Data Catalogs - Overview
Starplot has a Catalog class that represents a catalog of sky objects. They're currently supported for the following object types: stars, constellations, and deep sky objects (DSOs).
There are a few officially supported catalogs for each object type, but you can also build your own. When you first plot an object type with a catalog, if the catalog path doesn't already exist and the catalog has a URL defined then it'll be downloaded from that URL. All the offically supported catalogs have download URLs.

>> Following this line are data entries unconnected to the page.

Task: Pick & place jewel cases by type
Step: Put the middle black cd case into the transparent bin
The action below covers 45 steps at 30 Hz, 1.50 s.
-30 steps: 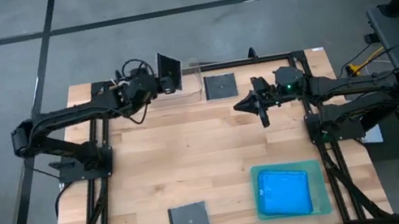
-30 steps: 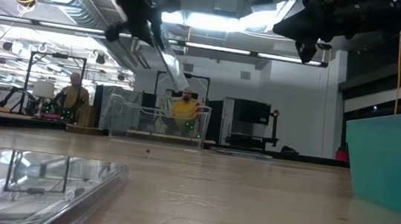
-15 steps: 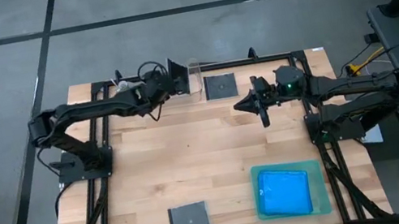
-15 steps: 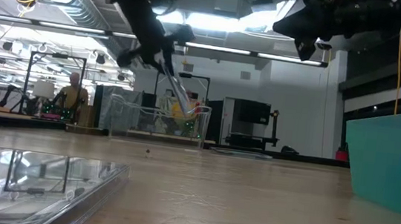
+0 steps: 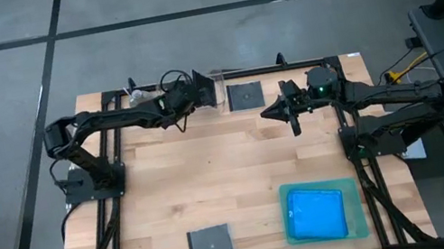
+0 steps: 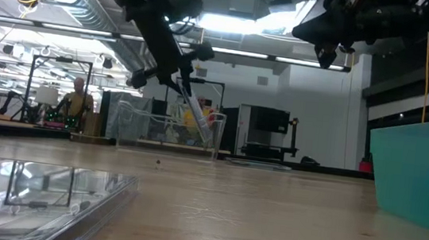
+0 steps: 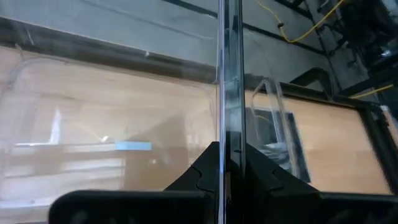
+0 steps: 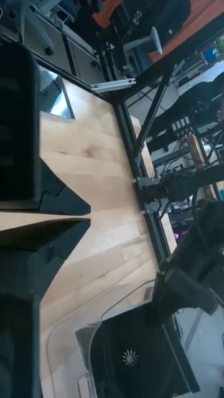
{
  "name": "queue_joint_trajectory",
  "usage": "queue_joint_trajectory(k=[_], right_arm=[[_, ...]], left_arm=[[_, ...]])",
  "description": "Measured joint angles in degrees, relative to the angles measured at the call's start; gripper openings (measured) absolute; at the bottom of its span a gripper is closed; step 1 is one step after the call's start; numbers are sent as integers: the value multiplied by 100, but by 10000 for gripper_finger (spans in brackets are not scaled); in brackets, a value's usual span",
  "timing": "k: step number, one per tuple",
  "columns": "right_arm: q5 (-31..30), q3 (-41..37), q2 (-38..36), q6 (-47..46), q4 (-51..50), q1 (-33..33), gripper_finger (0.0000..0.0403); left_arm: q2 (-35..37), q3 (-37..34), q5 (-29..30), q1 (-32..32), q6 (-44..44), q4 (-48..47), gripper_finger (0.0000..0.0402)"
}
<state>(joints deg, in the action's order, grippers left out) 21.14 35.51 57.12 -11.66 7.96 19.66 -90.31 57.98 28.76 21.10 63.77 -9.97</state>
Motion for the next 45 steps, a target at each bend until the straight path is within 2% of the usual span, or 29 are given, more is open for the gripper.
queue_joint_trajectory(k=[25, 39, 45], right_arm=[[-1, 0, 0, 171, -8, 13, 26], [-1, 0, 0, 189, -10, 13, 26], [-1, 0, 0, 184, -10, 13, 26]], left_arm=[[-714, 9, -733, 428, 38, 477, 25], [-723, 4, -1056, 655, -500, 330, 79], [-718, 4, -1052, 710, -603, -70, 94]])
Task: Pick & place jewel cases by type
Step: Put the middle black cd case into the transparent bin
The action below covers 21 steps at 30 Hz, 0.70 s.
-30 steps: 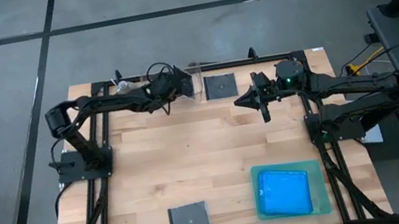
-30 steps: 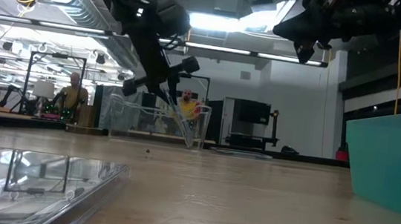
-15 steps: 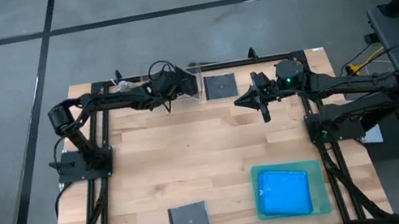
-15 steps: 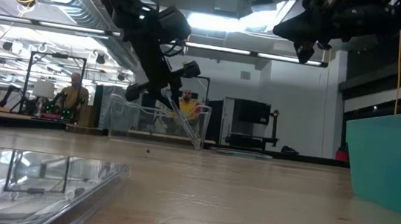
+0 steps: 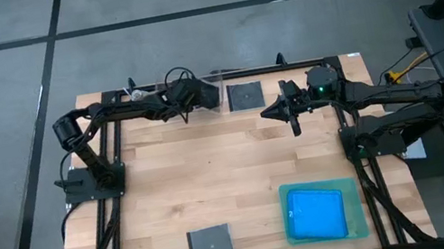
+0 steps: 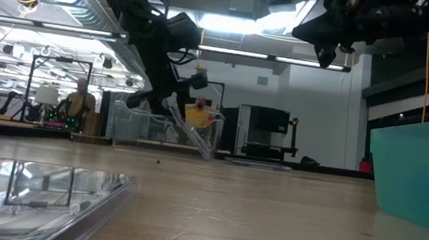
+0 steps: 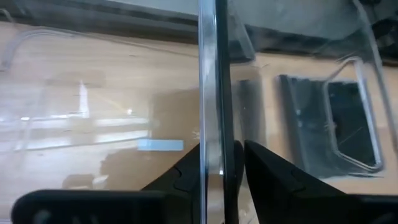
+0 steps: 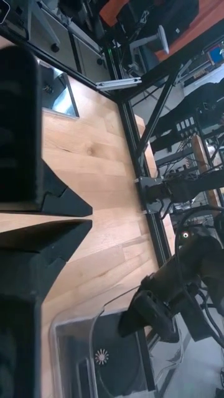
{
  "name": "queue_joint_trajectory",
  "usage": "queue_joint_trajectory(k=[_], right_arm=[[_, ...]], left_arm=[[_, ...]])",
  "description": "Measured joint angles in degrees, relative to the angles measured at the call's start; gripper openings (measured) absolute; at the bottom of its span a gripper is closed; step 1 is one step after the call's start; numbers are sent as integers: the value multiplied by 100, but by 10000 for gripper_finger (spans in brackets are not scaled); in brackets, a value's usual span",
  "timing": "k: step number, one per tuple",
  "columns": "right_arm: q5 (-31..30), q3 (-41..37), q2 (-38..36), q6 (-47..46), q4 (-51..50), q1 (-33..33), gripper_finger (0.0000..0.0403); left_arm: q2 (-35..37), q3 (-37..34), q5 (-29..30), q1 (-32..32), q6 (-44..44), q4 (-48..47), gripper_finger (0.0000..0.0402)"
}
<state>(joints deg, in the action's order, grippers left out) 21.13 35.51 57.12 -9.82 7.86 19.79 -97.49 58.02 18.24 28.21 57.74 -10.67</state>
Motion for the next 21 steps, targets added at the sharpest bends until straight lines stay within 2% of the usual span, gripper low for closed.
queue_joint_trajectory(k=[21], right_arm=[[15, 0, 0, 82, 2, 74, 26]], left_arm=[[11, 7, 144, 9, -581, -814, 143]])
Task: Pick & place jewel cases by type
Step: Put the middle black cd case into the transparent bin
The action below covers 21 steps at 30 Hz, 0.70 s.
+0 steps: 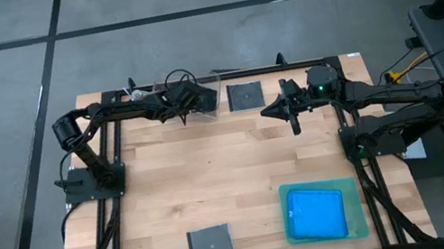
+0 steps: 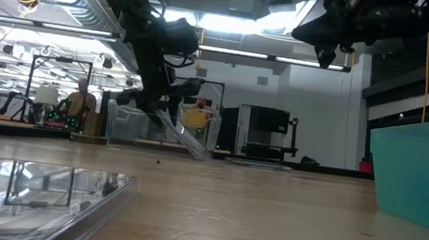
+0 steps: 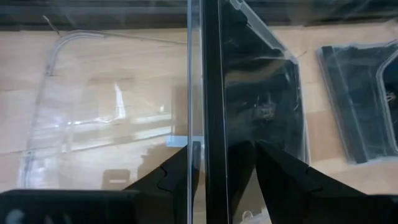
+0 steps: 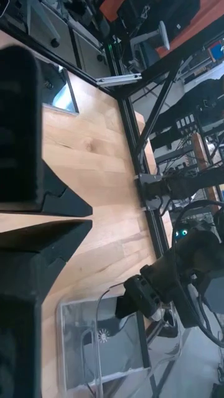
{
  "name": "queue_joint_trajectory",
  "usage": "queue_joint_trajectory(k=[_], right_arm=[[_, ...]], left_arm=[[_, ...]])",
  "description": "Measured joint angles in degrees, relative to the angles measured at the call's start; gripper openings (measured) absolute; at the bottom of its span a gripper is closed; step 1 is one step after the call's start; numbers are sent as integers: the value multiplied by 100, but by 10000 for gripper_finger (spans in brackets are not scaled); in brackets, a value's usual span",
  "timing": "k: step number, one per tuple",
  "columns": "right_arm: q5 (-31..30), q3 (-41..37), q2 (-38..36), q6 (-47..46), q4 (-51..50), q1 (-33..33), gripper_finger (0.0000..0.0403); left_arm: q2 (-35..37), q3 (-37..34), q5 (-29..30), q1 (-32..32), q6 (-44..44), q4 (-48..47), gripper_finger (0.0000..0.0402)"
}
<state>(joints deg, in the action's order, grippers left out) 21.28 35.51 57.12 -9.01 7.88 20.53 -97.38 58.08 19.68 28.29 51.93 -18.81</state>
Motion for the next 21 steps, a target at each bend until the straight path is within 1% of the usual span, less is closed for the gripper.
queue_joint_trajectory(k=[10, 15, 21], right_arm=[[108, 0, -1, 38, -4, 0, 26], [134, 0, 0, 52, -10, 5, 26], [138, 0, 0, 52, -9, 111, 26]], left_arm=[[88, -12, 21, 4, -253, -133, 153], [356, -17, 439, 17, -564, -501, 153], [555, -17, 454, 82, -602, -880, 153]])
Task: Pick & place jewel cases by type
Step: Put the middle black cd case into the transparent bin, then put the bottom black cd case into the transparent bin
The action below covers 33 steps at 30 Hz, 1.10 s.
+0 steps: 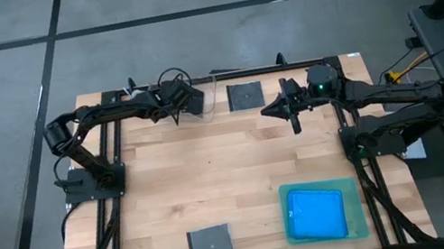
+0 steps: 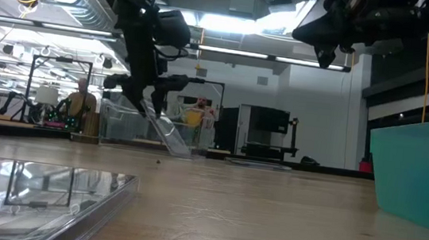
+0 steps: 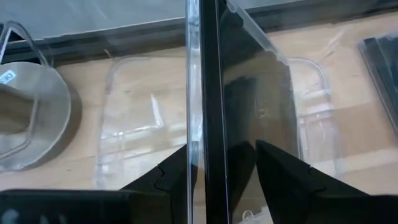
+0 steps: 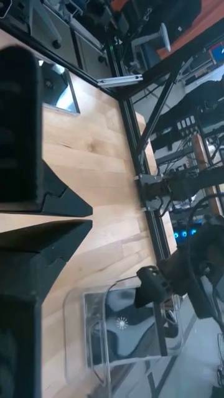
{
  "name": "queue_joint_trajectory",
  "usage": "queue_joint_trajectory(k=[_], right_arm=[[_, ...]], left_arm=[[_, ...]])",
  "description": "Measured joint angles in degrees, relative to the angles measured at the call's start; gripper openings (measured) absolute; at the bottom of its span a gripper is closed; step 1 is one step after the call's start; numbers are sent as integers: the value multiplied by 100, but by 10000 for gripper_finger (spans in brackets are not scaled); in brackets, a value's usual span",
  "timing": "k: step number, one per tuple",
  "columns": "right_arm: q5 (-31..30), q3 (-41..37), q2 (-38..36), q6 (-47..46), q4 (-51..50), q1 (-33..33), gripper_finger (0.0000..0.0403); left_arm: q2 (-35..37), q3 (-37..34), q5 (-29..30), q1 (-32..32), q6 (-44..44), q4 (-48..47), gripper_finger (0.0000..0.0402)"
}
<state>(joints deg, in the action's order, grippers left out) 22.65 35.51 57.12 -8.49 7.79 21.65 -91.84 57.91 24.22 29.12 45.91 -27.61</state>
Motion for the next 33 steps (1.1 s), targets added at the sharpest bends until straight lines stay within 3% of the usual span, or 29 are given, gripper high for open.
queue_joint_trajectory(k=[14, 23, 33], right_arm=[[112, 0, 0, 6, 0, 33, 26], [148, 0, 0, 19, -5, 33, 26], [289, 2, 0, 11, -44, 33, 26]], left_arm=[[-47, 2, -523, 35, -408, 90, 156], [-50, 2, -1035, 178, -789, -121, 211], [-50, 2, -877, 213, -876, -470, 230]])
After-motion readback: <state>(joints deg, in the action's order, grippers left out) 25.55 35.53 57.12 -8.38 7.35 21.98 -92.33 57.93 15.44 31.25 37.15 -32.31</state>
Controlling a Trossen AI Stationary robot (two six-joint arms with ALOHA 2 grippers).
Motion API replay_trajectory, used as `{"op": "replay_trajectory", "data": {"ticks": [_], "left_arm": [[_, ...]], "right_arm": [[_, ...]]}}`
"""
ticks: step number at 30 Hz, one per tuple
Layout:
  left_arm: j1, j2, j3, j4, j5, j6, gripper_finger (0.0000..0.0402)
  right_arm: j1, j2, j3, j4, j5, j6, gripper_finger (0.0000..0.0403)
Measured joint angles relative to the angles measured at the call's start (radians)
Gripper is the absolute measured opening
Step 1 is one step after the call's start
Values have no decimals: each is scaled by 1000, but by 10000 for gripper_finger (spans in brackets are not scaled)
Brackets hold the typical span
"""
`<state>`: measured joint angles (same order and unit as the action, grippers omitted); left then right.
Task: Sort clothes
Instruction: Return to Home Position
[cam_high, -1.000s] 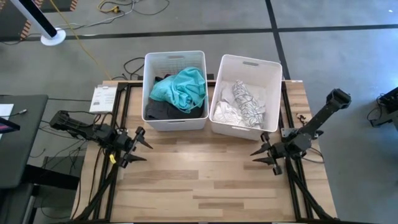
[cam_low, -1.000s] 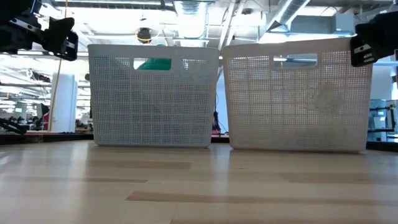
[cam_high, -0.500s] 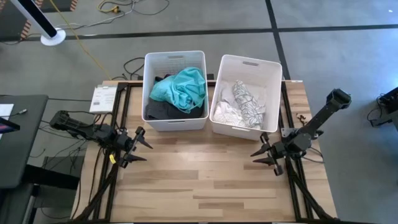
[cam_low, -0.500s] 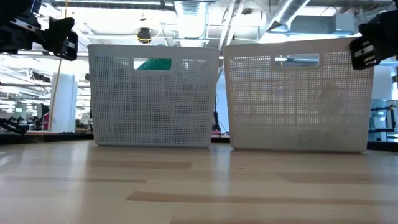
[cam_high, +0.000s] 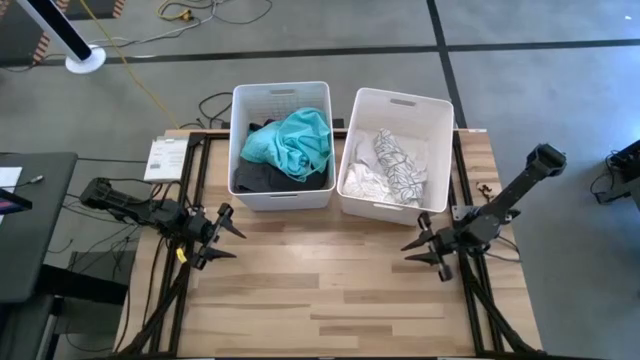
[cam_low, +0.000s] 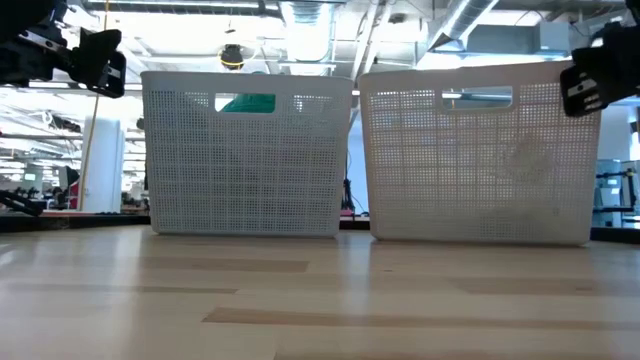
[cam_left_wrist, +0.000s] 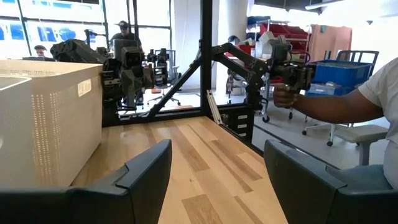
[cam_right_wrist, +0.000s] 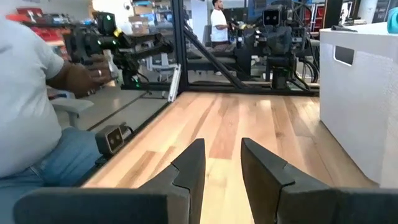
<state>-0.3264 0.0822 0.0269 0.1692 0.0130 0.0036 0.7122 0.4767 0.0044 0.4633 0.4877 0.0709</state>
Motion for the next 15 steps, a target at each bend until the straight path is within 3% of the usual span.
{"op": "replay_trajectory", "data": {"ticks": [12,15], "left_arm": [[0,0,0,1,0,17,249],[0,0,0,1,0,40,249]], "right_arm": [[-5,1,0,-134,-1,120,116],[-8,0,0,-135,-84,58,116]]}}
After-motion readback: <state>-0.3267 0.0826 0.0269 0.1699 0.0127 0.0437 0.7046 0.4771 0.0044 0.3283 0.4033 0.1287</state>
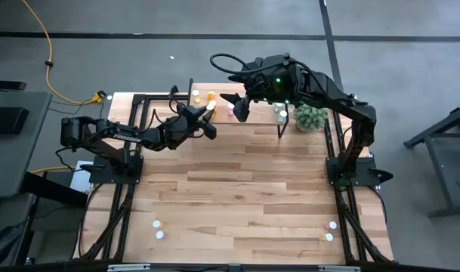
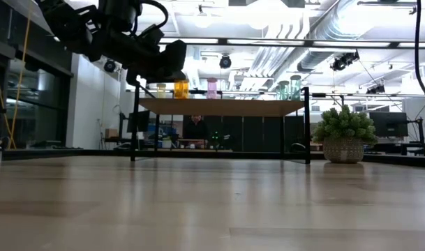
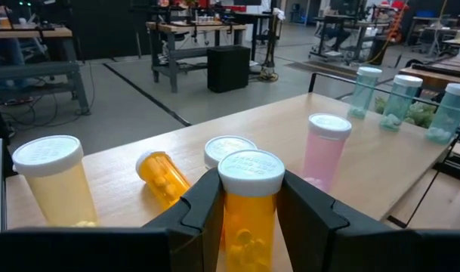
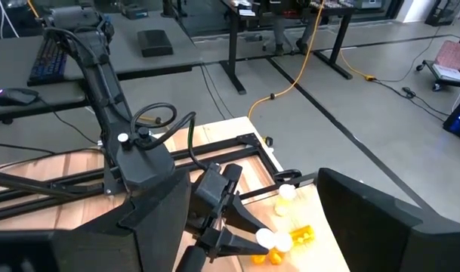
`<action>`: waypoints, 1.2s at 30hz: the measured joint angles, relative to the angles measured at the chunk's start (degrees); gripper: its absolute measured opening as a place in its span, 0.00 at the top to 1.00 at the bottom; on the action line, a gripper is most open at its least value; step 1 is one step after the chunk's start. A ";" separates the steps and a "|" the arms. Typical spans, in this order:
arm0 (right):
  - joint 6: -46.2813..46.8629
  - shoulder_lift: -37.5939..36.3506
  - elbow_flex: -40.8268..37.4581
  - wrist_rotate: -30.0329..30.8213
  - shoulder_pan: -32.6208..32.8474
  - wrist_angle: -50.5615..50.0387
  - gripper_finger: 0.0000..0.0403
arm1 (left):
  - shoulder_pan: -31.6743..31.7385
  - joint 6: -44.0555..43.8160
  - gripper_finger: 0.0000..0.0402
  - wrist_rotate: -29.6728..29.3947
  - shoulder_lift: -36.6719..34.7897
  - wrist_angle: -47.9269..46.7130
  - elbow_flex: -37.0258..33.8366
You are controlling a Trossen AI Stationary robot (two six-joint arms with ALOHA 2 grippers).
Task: Pick and place medicine bottles onto shelf by color
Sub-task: Put the orange pill bottle aligned with the other orange pill bottle on the shelf, then adjust the orange pill bottle on the shelf
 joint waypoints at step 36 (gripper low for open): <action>0.00 0.00 0.00 0.00 0.00 0.54 0.30 | -0.08 2.46 0.48 -0.01 -0.21 -0.15 -0.04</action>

All catalogs are stored as Parquet files to allow fast object lookup.
starplot.data.Catalog
dataclass
Catalog of objects
path
instance-attribute
Path of the catalog. If using Hive partitions, this should be a glob (e.g. /data/**/*.parquet).
url
class-attribute
instance-attribute
Remote URL of the catalog. If the catalog doesn't exist at the path then it'll be downloaded from this URL.
hive_partitioning
class-attribute
instance-attribute
If the catalog uses hive partitioning, then set this to True
healpix_nside
class-attribute
instance-attribute
HEALPix resolution (NSIDE)
spatial_query_method
class-attribute
instance-attribute
spatial_query_method: SpatialQueryMethod = GEOMETRY
Method to use for spatial querying on this catalog.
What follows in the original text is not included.